Years later, Moua attended St. Olaf, where he studied philosophy, anthropology and Asian studies, much to the surprise of his parents.
“We didn’t cross the Mekong River for you to think deeply about being unemployed,” they told him. He went on to receive a graduate degree in public health from the University of Wisconsin-Madison.
His mother worked at the public health department in Eau Claire for 25 years, and his father worked at Eau Claire City Hall.
“I was forged out of civic engagement and public health,” Moua said.
His views came together by the discrimination he witnessed. When his father, who has a strong Hmong accent, would try to help people find housing, he was told the properties were no longer available.

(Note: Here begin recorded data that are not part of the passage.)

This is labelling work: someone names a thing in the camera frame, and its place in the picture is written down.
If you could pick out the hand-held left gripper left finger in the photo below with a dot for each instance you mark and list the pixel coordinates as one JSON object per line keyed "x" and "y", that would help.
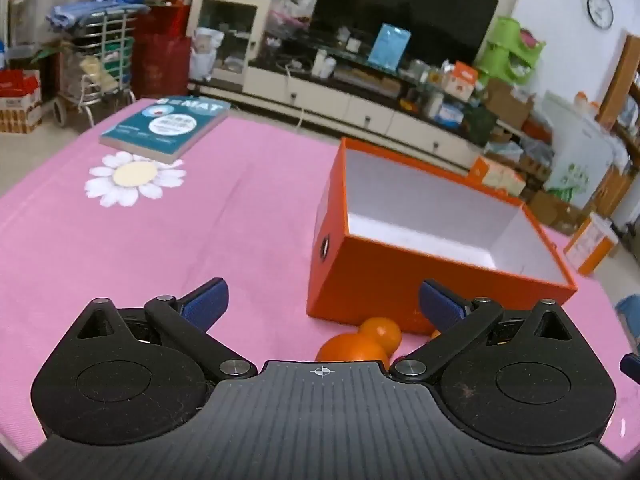
{"x": 205, "y": 304}

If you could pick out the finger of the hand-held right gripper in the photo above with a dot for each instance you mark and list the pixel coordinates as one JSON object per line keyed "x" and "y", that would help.
{"x": 632, "y": 366}

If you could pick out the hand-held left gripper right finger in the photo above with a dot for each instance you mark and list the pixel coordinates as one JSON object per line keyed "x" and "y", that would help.
{"x": 440, "y": 306}

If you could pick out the orange cardboard box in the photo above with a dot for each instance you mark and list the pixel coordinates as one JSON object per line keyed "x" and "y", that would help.
{"x": 360, "y": 280}

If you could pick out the blue fabric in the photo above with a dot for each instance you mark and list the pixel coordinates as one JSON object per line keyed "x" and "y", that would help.
{"x": 630, "y": 315}

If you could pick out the pink daisy tablecloth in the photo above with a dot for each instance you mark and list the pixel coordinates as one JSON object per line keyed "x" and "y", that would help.
{"x": 150, "y": 240}

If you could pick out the orange gift carton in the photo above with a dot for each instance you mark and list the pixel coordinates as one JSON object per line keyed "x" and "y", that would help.
{"x": 497, "y": 177}

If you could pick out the teal book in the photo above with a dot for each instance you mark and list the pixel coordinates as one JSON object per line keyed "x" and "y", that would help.
{"x": 165, "y": 127}

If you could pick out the dark green bag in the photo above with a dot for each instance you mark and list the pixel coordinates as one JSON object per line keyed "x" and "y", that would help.
{"x": 480, "y": 125}

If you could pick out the blue white tissue box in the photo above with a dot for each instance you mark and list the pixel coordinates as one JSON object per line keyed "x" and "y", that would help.
{"x": 450, "y": 114}

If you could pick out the white small fridge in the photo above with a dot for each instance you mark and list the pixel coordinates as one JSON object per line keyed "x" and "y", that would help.
{"x": 580, "y": 150}

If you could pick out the brown cardboard box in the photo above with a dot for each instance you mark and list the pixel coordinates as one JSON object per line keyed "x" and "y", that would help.
{"x": 510, "y": 105}

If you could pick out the white low television cabinet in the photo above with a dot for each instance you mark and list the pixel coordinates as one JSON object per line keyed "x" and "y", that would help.
{"x": 350, "y": 110}

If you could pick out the orange white small carton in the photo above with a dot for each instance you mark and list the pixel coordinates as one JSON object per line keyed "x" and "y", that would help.
{"x": 461, "y": 81}

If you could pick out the red gift bag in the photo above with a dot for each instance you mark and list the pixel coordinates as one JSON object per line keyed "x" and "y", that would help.
{"x": 160, "y": 60}

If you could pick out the white plastic bag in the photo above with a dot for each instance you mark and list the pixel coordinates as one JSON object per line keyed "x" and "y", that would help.
{"x": 206, "y": 52}

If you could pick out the metal shopping cart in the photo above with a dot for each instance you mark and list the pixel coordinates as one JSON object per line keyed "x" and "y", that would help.
{"x": 100, "y": 70}

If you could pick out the green plastic rack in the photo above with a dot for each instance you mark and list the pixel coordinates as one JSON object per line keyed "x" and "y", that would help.
{"x": 505, "y": 50}

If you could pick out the light blue box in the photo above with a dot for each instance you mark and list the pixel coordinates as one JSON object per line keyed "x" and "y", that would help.
{"x": 390, "y": 46}

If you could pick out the red white carton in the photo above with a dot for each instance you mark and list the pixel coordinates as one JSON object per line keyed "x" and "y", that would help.
{"x": 20, "y": 100}

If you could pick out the white glass-door cabinet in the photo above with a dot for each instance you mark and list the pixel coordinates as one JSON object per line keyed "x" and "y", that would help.
{"x": 230, "y": 25}

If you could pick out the wooden shelf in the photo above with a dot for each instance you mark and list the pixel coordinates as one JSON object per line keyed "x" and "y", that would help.
{"x": 622, "y": 85}

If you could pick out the black television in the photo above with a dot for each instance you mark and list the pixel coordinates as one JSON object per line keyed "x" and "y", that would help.
{"x": 415, "y": 0}

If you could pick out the blue striped cloth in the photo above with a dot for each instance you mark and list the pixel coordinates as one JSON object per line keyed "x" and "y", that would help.
{"x": 95, "y": 12}

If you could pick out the round wall clock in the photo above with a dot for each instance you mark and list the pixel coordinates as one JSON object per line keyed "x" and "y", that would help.
{"x": 600, "y": 8}

“I would call in a perfect Midwestern accent, and they would say, ‘Oh, you can come by anytime you want.’ But if I disclosed my name, they said, ‘Oh, sorry, it’s taken.’”
Moua said an intentionally designed racist system has led to discrimination. Now as the director of racial and health equity and advocacy at Blue Cross and Blue Shield, he is in a position to help change that system.
He said it’s important to legally classify racism as a public health crisis. He is currently working on doing so with Minnesota Reps. Ruth Richardson and Rena Moran, as well as with Gov. Tim Walz’s administration.
Moua discussed the social determinants of health framework, which says that only a small percentage of a person’s health is determined by direct health care at a clinic. Another small amount is created by genetics or physical behavior.
“The majority is the social factors, so that’s your education, where you live, where you work, your gender, your social experience,” he said.
He points to COVID-19 as an example of how race, gender, ZIP code and income all affect people’s access to health care, as it has only escalated existing social inequities in our current health care system.
“For somebody like me who has been deep in this work for a long time, of course this is going to be exacerbated by COVID-19. And if we have pre-health conditions, COVID-19 is going to exacerbate them. The hope is that it shines a sustained, concentrated light on racism, which then will cut across multiple issues, not just health. It’s embedded ecologically in our society.”
Moua describes how he is often the only person of color involved in key decision-making processes and how that must change. There are now more people of color at the table — and creating their own tables, he said.
“We’re trying to … say, ‘I don’t like your rules, I’m not here to fulfill something for you,’” he said. “We’re here to decide upon things together.”
He achieves this by leading policies designed to reduce commercial tobacco use and food insecurity and increase physical activity. And when Moua isn’t actively calling and meeting with policy makers and community members, he is organizing and carrying out plans to design transportation for everyone in area communities.
Through his upbringing and profession, Moua can distinguish how current racial health system inequities are upheld, and he tailors his work to address them. He said that we must evaluate how we advocate, how things are fought for and how they surface. Though meant to help, these programs can negatively affect inequities in homeownership and graduation rates.
“It is preventable, avoidable and unjust, and these inequities are not natural,” Moua said. “They did not happen out of thin air.”